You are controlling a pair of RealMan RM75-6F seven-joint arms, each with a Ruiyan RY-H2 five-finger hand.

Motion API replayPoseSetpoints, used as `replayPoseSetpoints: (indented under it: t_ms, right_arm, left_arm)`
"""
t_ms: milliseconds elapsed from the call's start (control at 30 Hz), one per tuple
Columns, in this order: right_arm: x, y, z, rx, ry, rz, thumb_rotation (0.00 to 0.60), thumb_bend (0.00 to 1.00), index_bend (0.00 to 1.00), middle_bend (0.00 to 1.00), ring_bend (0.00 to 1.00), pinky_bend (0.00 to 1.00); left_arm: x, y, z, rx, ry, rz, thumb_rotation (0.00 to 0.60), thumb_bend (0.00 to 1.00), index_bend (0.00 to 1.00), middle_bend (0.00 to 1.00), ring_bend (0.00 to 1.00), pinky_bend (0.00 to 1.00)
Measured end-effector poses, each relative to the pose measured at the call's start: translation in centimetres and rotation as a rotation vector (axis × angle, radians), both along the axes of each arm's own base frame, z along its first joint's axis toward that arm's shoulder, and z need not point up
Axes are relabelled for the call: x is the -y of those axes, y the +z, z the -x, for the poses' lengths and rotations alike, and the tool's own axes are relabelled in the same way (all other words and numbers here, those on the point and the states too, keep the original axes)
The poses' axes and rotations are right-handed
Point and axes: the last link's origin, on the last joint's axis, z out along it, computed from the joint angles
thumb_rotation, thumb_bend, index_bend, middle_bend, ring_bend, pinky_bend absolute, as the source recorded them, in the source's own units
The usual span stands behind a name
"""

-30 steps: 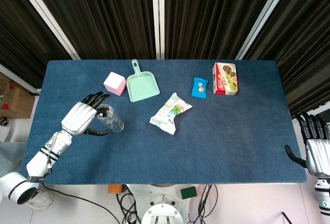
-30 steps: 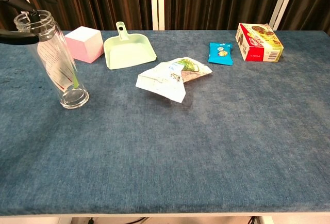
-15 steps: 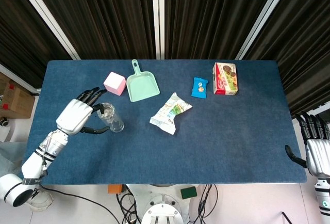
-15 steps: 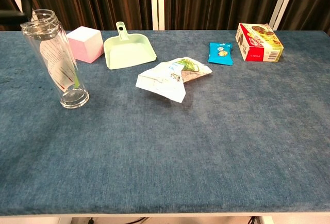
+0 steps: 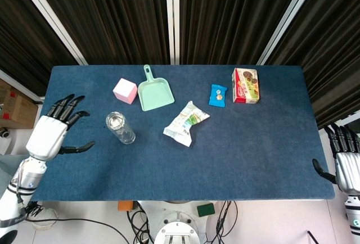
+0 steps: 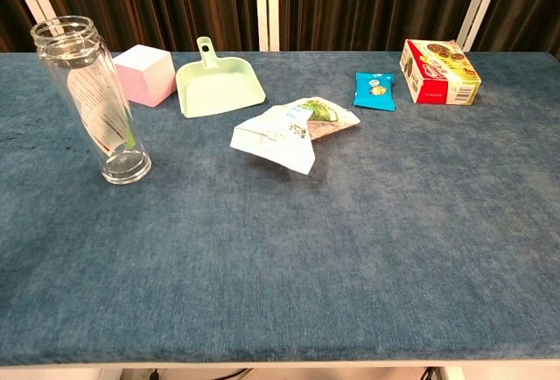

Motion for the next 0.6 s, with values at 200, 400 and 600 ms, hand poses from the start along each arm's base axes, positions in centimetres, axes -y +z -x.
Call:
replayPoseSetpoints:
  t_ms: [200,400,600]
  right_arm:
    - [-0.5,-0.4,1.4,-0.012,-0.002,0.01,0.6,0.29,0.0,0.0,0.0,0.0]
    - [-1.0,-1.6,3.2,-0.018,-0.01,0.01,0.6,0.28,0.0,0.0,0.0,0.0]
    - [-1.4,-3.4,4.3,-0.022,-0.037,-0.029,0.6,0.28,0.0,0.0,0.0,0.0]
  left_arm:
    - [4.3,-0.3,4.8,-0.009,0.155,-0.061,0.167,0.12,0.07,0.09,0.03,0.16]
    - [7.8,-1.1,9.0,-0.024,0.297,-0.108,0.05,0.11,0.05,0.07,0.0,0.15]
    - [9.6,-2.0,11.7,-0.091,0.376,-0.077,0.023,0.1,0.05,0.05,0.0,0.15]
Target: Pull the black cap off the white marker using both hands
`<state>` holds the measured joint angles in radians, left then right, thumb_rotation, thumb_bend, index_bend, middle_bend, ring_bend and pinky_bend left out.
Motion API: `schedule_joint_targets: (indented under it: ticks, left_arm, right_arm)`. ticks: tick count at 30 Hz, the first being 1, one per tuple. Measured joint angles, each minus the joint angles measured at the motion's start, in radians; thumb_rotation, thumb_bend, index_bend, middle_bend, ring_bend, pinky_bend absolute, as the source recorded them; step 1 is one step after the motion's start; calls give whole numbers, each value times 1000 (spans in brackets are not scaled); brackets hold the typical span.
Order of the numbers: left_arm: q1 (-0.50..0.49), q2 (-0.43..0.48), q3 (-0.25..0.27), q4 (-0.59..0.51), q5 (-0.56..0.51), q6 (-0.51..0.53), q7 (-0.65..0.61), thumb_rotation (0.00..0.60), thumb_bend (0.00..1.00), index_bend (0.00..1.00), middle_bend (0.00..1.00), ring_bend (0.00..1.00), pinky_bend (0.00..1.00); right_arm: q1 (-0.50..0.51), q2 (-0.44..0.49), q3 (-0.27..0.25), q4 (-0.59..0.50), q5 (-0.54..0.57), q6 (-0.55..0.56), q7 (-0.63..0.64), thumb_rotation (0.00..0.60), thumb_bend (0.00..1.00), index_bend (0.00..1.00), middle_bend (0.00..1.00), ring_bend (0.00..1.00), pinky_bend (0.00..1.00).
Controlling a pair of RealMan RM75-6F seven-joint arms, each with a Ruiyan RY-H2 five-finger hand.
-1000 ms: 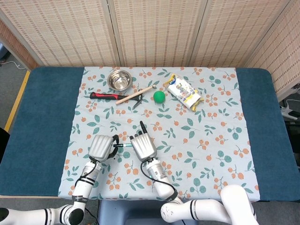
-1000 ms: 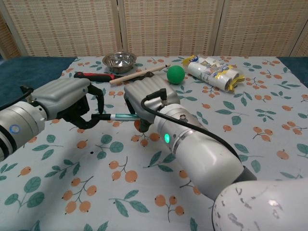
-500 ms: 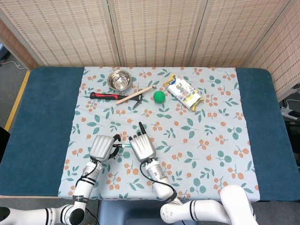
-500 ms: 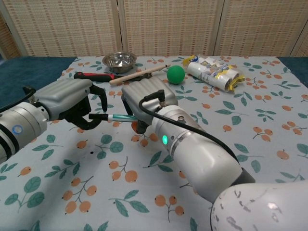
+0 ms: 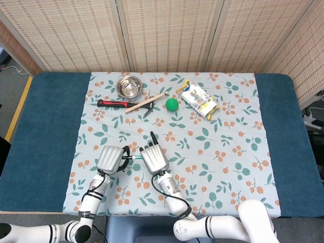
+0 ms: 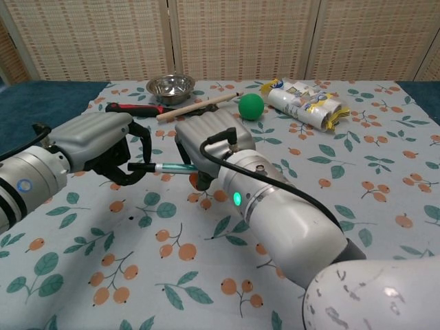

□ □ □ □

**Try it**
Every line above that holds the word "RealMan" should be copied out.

**Result of this task**
You are controlling a pair of RealMan RM75-6F seven-joint arms, each with a Ruiyan RY-H2 five-finger hand.
Controlling a pair of RealMan RM75-6F seven-joint arms, each with a Ruiyan RY-H2 five-finger hand.

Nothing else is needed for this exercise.